Fait à Strasbourg le 20/04/2020

 

[1] Le premier projet visait à doter les acteurs de la sécurité européenne d’une boîte à outils articulée autour de logiciels à code source ouvert et d’un ensemble d’instruments de traitement de l’information à la pointe du progrès. Le deuxième projet visait à améliorer la qualité de l’analyse du renseignement en gommant les effets négatifs des biais cognitifs.

[2] L’article II.22, point 5, des conditions générales de la convention de subvention (annexe II de la convention de subvention au titre du 7e PC) est libellé comme suit:

«Un rapport provisoire est établi sur la base des constatations effectuées lors de l’audit financier. Il est envoyé par la Commission ou par son mandataire au bénéficiaire, qui peut formuler ses observations dans un délai d’un mois à compter de sa réception. La Commission peut décider de ne pas tenir compte des observations ou documents communiqués après l’expiration de ce délai. Le rapport final est envoyé au bénéficiaire dans les deux mois qui suivent l’expiration de ce délai» (caractères gras ajoutés).

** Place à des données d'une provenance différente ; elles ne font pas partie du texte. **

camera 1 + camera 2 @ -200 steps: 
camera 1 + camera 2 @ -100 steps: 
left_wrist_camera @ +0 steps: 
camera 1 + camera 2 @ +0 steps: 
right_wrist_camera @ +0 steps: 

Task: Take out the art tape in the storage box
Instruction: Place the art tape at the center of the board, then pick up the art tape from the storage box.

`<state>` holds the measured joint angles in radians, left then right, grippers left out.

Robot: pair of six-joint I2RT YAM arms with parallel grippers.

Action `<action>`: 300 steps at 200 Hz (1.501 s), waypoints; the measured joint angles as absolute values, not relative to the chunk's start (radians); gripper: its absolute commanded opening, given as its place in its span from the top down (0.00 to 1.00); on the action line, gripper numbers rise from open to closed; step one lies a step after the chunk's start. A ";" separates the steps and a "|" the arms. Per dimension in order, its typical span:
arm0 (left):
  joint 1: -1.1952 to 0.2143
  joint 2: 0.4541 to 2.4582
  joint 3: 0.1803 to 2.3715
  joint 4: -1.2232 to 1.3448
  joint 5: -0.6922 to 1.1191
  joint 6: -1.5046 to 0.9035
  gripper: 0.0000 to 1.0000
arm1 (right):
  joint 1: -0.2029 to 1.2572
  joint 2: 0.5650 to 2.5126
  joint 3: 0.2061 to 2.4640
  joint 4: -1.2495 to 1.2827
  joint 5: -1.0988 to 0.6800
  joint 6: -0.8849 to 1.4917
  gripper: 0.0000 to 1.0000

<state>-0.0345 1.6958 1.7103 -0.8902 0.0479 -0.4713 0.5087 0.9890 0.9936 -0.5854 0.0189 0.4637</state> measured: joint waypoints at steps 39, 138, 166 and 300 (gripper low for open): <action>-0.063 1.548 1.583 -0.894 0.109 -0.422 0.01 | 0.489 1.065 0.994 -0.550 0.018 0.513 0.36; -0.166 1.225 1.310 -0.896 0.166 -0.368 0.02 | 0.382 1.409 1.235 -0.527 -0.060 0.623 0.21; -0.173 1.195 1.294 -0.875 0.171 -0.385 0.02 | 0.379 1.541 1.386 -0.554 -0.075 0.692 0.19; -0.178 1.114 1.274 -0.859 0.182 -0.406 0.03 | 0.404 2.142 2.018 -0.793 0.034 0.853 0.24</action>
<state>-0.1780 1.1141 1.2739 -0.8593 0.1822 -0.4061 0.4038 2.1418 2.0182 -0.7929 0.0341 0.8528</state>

[3] Le 27 septembre 2018, les auditeurs ont adressé à la REA une version révisée du rapport d’audit, qu'elle leur a ensuite demandé de modifier.

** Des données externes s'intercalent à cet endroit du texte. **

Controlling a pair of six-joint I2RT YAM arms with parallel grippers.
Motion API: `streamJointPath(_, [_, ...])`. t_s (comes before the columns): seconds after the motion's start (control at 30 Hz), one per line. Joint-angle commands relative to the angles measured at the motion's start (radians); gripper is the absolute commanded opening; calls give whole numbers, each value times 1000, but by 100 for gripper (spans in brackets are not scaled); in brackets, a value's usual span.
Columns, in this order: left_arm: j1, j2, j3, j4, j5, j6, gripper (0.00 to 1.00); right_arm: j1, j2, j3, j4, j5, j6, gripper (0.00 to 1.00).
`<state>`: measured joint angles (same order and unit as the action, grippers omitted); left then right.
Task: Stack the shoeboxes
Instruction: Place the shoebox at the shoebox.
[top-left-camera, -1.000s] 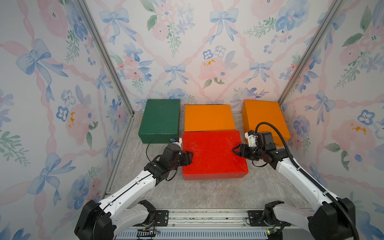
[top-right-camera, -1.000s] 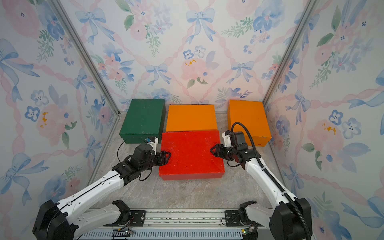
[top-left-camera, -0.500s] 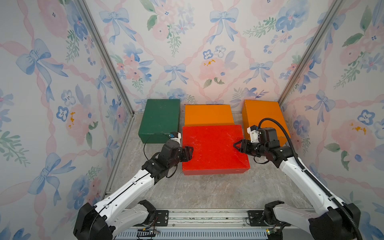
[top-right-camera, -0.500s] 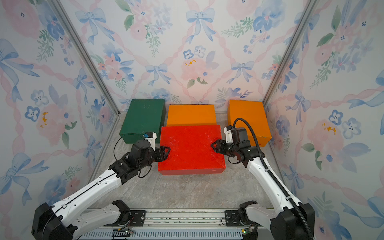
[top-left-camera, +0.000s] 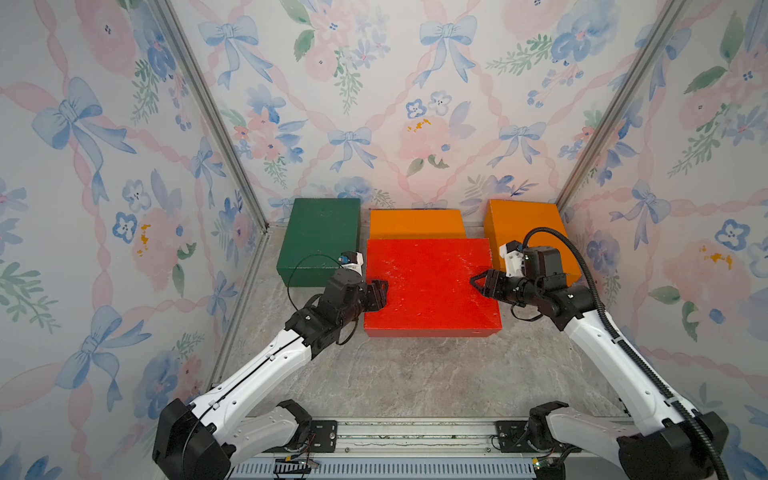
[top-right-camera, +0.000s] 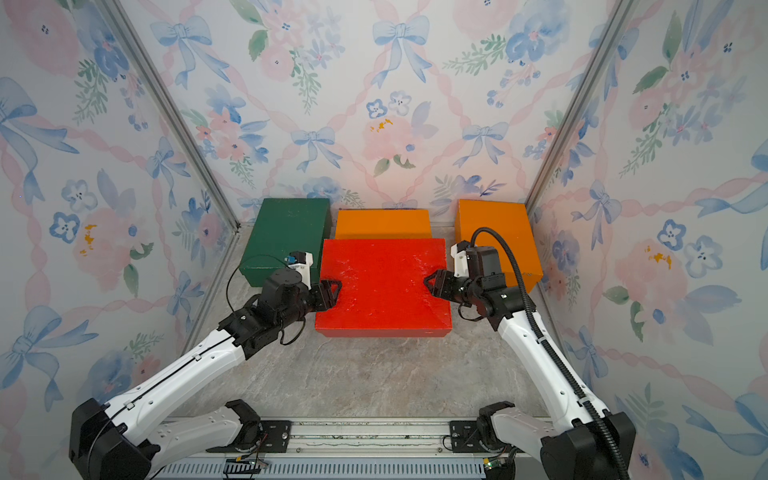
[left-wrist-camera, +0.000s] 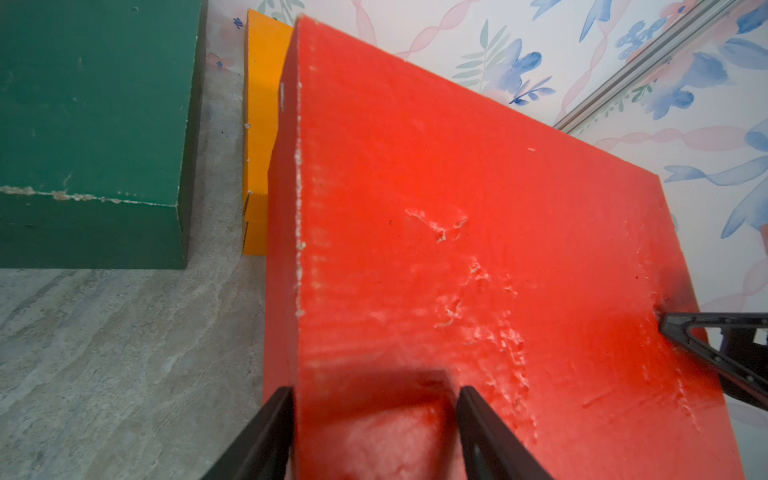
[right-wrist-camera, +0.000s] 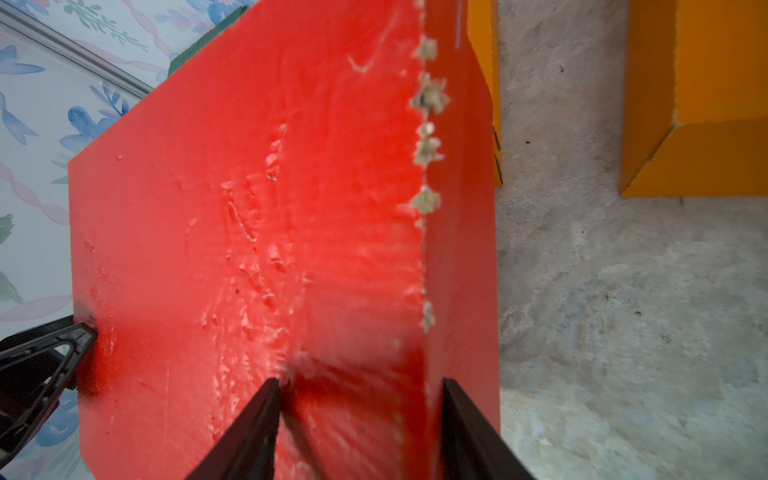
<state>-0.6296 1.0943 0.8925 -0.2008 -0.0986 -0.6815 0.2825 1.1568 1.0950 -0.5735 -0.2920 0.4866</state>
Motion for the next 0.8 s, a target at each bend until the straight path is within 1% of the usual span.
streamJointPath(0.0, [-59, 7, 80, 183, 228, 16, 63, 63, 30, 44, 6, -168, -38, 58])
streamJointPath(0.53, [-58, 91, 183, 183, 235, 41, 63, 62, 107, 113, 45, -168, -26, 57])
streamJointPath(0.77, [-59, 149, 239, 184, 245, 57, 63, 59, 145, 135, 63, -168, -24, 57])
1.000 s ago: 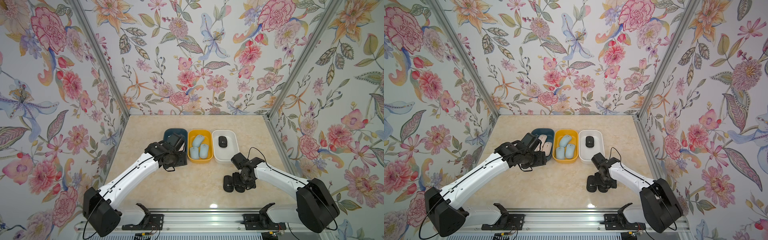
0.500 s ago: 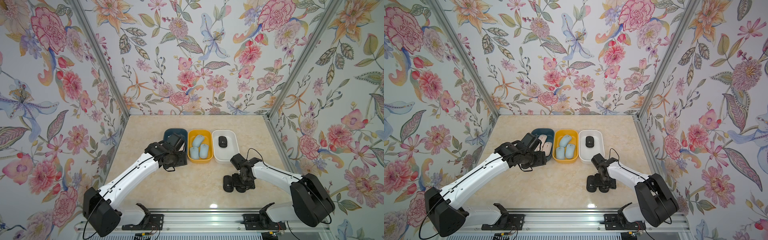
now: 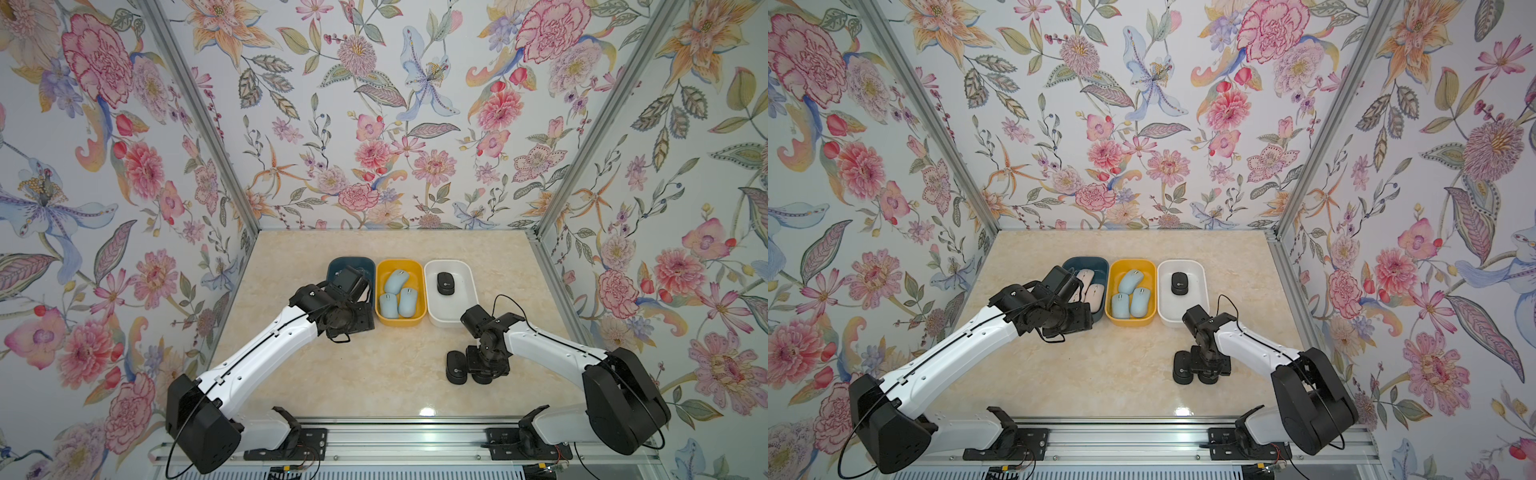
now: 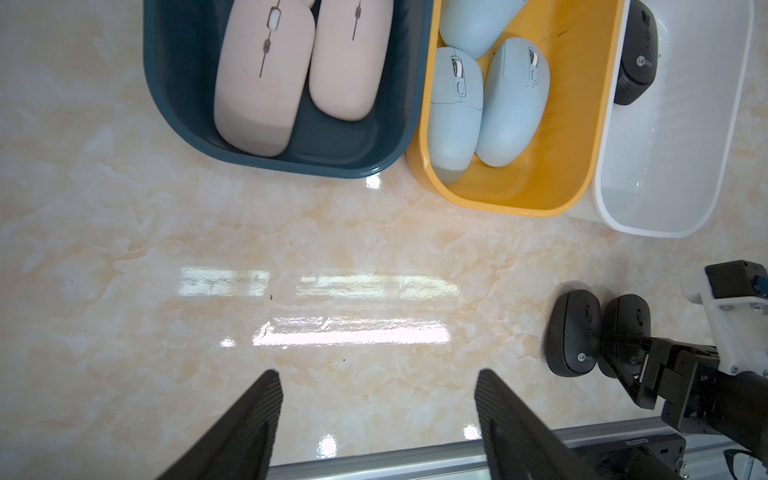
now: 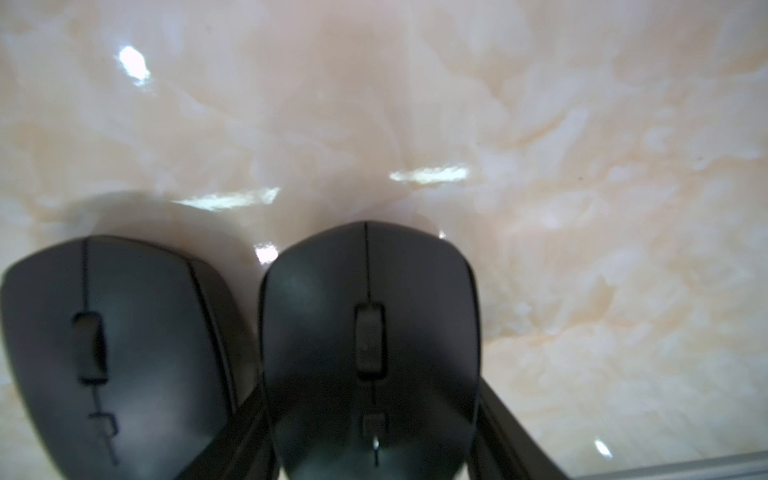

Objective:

[4] L’article II.24, paragraphe 1, des conditions générales de la convention de subvention précise que « [...], le bénéficiaire dont les dépenses se sont avérées exagérées et qui a reçu en conséquence une contribution financière injustifiée de l’Union est susceptible de payer une indemnité, dénommée ci-après «indemnité forfaitaire». [...] Dans des cas exceptionnels, la Commission peut s’abstenir de réclamer une indemnité forfaitaire».

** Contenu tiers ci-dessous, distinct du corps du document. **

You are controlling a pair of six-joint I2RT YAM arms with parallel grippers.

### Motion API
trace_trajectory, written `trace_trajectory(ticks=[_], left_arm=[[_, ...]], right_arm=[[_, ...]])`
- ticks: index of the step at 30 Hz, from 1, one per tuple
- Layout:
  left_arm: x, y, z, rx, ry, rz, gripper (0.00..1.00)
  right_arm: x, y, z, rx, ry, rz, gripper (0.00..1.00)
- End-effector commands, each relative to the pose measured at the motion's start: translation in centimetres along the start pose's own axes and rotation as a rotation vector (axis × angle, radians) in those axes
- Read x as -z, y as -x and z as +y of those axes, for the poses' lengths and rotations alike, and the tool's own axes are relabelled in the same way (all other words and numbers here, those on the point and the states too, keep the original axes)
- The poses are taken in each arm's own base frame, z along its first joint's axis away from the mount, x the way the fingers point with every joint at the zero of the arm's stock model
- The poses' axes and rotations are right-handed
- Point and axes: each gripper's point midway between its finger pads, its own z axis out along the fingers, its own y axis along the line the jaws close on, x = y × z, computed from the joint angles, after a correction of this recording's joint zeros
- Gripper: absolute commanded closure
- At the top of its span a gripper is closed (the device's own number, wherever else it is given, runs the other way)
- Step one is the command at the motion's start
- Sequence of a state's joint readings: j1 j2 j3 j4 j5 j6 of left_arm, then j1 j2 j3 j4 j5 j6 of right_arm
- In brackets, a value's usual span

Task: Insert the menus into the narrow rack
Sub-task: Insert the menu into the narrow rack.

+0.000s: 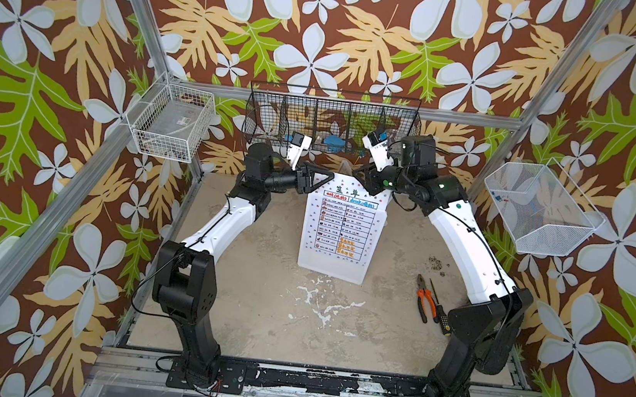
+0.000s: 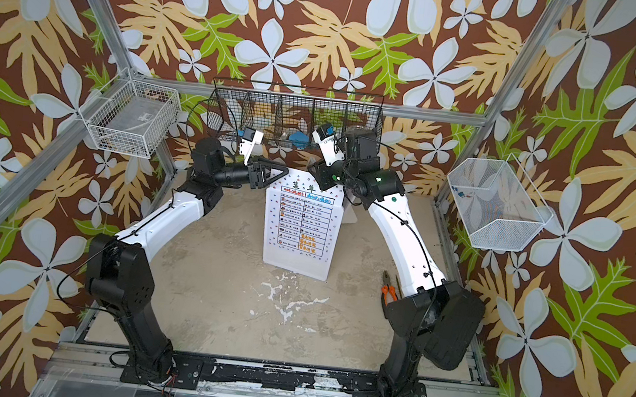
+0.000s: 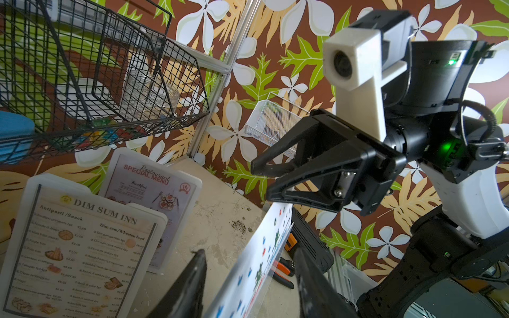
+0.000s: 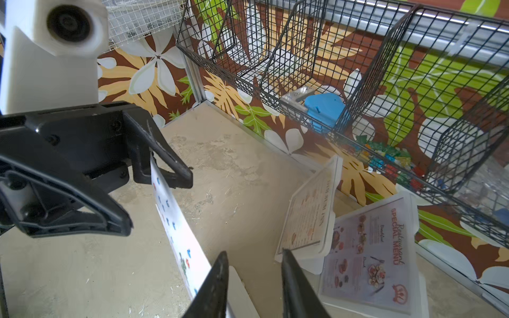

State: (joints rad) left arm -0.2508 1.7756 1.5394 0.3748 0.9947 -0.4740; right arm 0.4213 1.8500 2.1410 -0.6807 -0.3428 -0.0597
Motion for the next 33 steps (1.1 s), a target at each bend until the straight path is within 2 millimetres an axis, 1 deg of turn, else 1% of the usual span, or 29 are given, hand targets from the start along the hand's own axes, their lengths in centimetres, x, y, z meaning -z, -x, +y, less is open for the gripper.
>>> trace_trajectory(ticks=[1,15,33], left_arm=[[0.1,0.3,-0.2,-0.015,-0.005,-0.01,0.47],[0.3,-0.5,-0.1,-0.008,-0.002,-0.004,0.48],[0.5,-1.4,0.1,0.003,0.005,0.005,0.48]], right_arm=[[0.5,0.5,0.5,0.004,0.018,-0.019,0.67],[0.4,-0.6,1.4,-0.009,0.052,-0.008,0.67],[0.0,-2.5,1.9,-0.022,0.069,0.024,0.67]])
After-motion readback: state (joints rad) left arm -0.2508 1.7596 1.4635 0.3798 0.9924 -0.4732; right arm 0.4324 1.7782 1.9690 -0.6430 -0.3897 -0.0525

[5] La plaignante dénonce notamment le fait que les auditeurs lui auraient imposé un délai plus court pour présenter ses observations sur le rapport d’audit provisoire que celui prévu dans la convention de subvention, qu’ils lui auraient demandé de numériser les pièces justificatives et qu’ils n’auraient jamais vérifié les originaux.

[6] Voir en particulier article II.22 des conditions générales de la convention de subvention.

[7] Voir arrêt du Tribunal du 8 mars 2018, Rose Vision/Commission, dans les affaires jointes T‑45/13 RENV et T-587/15 (http://curia.europa.eu/juris/document/document.jsf?text=&docid=200061&pageIndex=0&doclang=FR&mode=lst&dir=&occ=first&part=1&cid=1125177), point 103.

[8] Le montant des dépenses inéligibles afférentes au premier projet a été ramené de 258 631,11 EUR dans le premier rapport d’audit final à 45 850,13 EUR dans le deuxième rapport d’audit final et les dépenses inéligibles afférentes au deuxième projet (d’un montant de 123 746,75 EUR) visées dans le premier rapport d’audit final ont été considérées comme éligibles dans le deuxième rapport d’audit final.

[9] Voir note 2 ci-dessus.

[10] Voir entre autres arrêt rendu le 11 juillet 2019 par le Tribunal dans l’affaire Instytut Podstawowych Problemów Techniki Polskiej Akademii Nauk (IPPT PAN)/Commission et Agence exécutive pour la recherche (REA), affaire T-805/16: http://curia.europa.eu/juris/document/document.jsf?text=&docid=216071&pageIndex=0&doclang=FR&mode=lst&dir=&occ=first&part=1&cid=3723020.

[11] Dans son arrêt rendu le 11 juillet 2019 dans l’affaire T-805/16, Instytut Podstawowych Problemów

Techniki Polskiej Akademii Nauk (IPPT PAN)/Commission et Agence exécutive pour la recherche (REA), http://curia.europa.eu/juris/document/document.jsf?text=&docid=216071&pageIndex=0&doclang=FR&mode=lst&dir=&occ=first&part=1&cid=3723020, le Tribunal a, aux points 124 à 128, jugé que le délai de deux ans écoulé entre la remise de la version provisoire du rapport d’audit et la remise de sa version définitive revêtait un caractère déraisonnable. Le Tribunal a conclu que ce retard déraisonnable n’avait pas affecté la capacité du requérant à contester de manière effective les conclusions de ce rapport. Le Tribunal a donc écarté le grief du requérant tiré de ce que la Commission n’aurait pas exécuté de bonne foi ses obligations contractuelles.

[12] Article II.24.1 des conditions générales de la convention de subvention.